For a city facing a $150 million budget shortfall over the next five years, Las Vegas sure displays inconsistent behavior when it comes to finances.
As reported Monday by Sam Skolnik in the Las Vegas Sun, the city wants to save taxpayers an estimated $850,000 a year by allowing the Regional Transportation Commission to take over low-cost downtown bus service for seniors and low-income residents. Yet the city has been unwilling to listen to reason by scrapping its outrageous plan to unnecessarily build a new city hall that could cost as much as $267 million.
Go figure.
The city’s quest to end its City Ride program, which charges eligible passengers 25 cents per trip, may very well turn out to be a wise cost-cutting move if the commission is able to provide a similar level of service at the same cost to riders.
Dan Hyde, the city’s fleet transportation service manager, made sense when he told the Sun: “The main reason for this is that there’s so much duplication of service.”
We would like to see the Las Vegas City Council use similar reasoning by exploring the potential cost saving of consolidating other functions that are provided by Clark County, including public works, parks and recreation, and business license services. There is no reason the quest to eliminate duplicated services should end with City Ride.
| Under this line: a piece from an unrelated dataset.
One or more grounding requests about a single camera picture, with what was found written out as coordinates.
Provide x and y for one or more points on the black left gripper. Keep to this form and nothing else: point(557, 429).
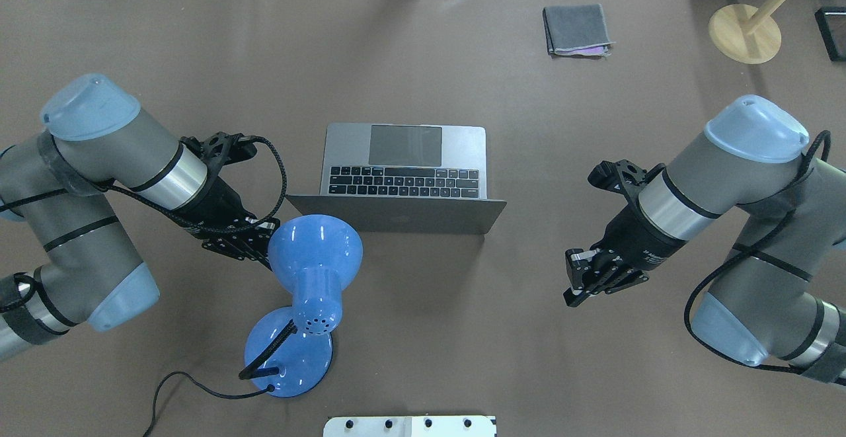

If the RTC can successfully absorb City Ride, that consolidation will join Metro Police and the Las Vegas-Clark County Library District as collaborative efforts that have paid dividends through savings and more efficient services.
Under these scenarios — and with a looming budget deficit — it makes no sense for Las Vegas to argue that it needs a new city hall. That would be throwing money away at a time when Las Vegas should be doing precisely the opposite.
What the city needs instead is responsible fiscal thinking that responds best to the public’s needs.